Ce n’est pas parce que l’histoire liée à l’inscription des clients est incorrecte. C’est plutôt parce que l’histoire du flux de trésorerie a changé, et que le prix ne reflète pas encore toute la conséquence de ce changement. Le flux de trésorerie libre est devenu négatif, les investissements en CAPEX ont doublé, le contrat de crédit est à 59 %, et le ratio EBITDA ajusté est inférieur à 12 %, malgré l’appellation “ajusté”, qui élimine certains coûts de croissance. Avec un multiple des bénéfices futurs de 23,5 – un multiple qui indique qu’une reprise est attendue dans les deux années à venir – le ratio doit se redresser rapidement, et les inscriptions doivent rester stables. Le seuil de sécurité est très faible.

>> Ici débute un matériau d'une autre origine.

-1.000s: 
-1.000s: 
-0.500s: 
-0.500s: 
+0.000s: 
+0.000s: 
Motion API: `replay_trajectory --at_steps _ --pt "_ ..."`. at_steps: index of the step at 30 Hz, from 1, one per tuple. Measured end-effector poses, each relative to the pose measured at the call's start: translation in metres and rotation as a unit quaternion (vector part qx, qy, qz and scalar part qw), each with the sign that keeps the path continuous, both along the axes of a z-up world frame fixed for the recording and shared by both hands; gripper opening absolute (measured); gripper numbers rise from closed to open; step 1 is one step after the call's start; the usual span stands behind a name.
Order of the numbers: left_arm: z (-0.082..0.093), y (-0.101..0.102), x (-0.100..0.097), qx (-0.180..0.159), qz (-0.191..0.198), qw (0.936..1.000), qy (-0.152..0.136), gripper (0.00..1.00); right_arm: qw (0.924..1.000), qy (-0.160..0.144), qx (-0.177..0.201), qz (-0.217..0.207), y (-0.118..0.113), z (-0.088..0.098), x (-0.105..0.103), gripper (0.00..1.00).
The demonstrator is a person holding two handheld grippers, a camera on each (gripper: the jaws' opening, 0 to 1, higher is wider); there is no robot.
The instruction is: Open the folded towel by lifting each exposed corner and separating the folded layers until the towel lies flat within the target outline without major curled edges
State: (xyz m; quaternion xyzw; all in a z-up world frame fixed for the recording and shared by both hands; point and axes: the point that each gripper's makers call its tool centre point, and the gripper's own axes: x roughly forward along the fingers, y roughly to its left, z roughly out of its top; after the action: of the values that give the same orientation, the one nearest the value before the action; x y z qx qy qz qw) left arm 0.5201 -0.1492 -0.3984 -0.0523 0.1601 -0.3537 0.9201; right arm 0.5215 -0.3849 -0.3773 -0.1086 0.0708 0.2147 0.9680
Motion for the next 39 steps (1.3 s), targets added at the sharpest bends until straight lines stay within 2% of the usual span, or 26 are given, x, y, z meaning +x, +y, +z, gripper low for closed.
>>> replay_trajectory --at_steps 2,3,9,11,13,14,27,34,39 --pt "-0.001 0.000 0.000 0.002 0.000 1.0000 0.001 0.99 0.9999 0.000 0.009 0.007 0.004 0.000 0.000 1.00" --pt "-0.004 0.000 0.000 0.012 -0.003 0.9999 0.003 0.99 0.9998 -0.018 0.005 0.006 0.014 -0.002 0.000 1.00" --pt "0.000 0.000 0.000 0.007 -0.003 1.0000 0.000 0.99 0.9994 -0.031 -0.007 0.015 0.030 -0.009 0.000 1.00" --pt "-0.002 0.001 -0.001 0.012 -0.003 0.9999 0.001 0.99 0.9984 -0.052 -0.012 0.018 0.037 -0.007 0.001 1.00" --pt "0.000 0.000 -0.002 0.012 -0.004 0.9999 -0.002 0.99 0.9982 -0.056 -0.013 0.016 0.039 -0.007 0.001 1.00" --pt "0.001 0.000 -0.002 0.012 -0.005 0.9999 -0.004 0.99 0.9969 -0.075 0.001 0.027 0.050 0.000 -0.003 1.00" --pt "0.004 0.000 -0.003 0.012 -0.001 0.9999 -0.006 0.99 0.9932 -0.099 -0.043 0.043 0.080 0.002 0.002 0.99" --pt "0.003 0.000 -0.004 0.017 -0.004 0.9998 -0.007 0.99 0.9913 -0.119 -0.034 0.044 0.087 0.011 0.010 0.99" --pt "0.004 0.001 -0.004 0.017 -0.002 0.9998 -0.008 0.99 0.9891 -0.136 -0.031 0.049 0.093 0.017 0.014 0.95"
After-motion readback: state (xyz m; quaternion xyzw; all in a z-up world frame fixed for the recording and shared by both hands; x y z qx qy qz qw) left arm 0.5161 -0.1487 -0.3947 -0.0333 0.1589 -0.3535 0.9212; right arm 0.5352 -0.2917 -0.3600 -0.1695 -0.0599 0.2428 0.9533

Le ours gagne ce duel, car le taureau doit fournir des preuves. UTI doit prouver que la phase d’investissement est plus courte et moins coûteuse que les chiffres ne le montrent. Les éléments disponibles jusqu’à présent – une réduction des coûts de gestion, un flux de trésorerie négatif, une situation stagnante dans la division Concorde, ainsi qu’une faible inscription au quatrième trimestre – indiquent tout autre chose.

Le fil de sécurité :Si les rapports de UTI indiquent un flux de trésorerie libre positif et un taux d’EBITDA ajusté supérieur à 14 % au quatrième trimestre budgétaire (période se terminant le 30 septembre 2026), tandis que la croissance des nouveaux étudiants reste supérieure à 8 %, alors l’hypothèse optimiste devient crédible aux prix actuels.

La confirmation la plus ancienne du ours :Si les étudiants de Q4 perdent le point médian mis à jour de 32 100, ou si la direction prolonge les réductions budgétaires jusqu’à l’année fiscale 2027, alors la perte de liquidités est une tendance, et non un phénomène temporaire. La situation devient donc plus difficile.

La prochaine réunion d’annonce de résultats est un événement important. Jusqu’à then, le marché a pris en compte cette prudence. La question est de savoir si cette prudence est justifiée ou excessive – et les chiffres actuellement disponibles indiquent que c’est justifié.

Tessa Rowan est une spécialiste des débats sur les marchés de l’IA qui met en compétition les arguments les plus solides en faveur ou contre un actif donné… et elle keep note le résultat.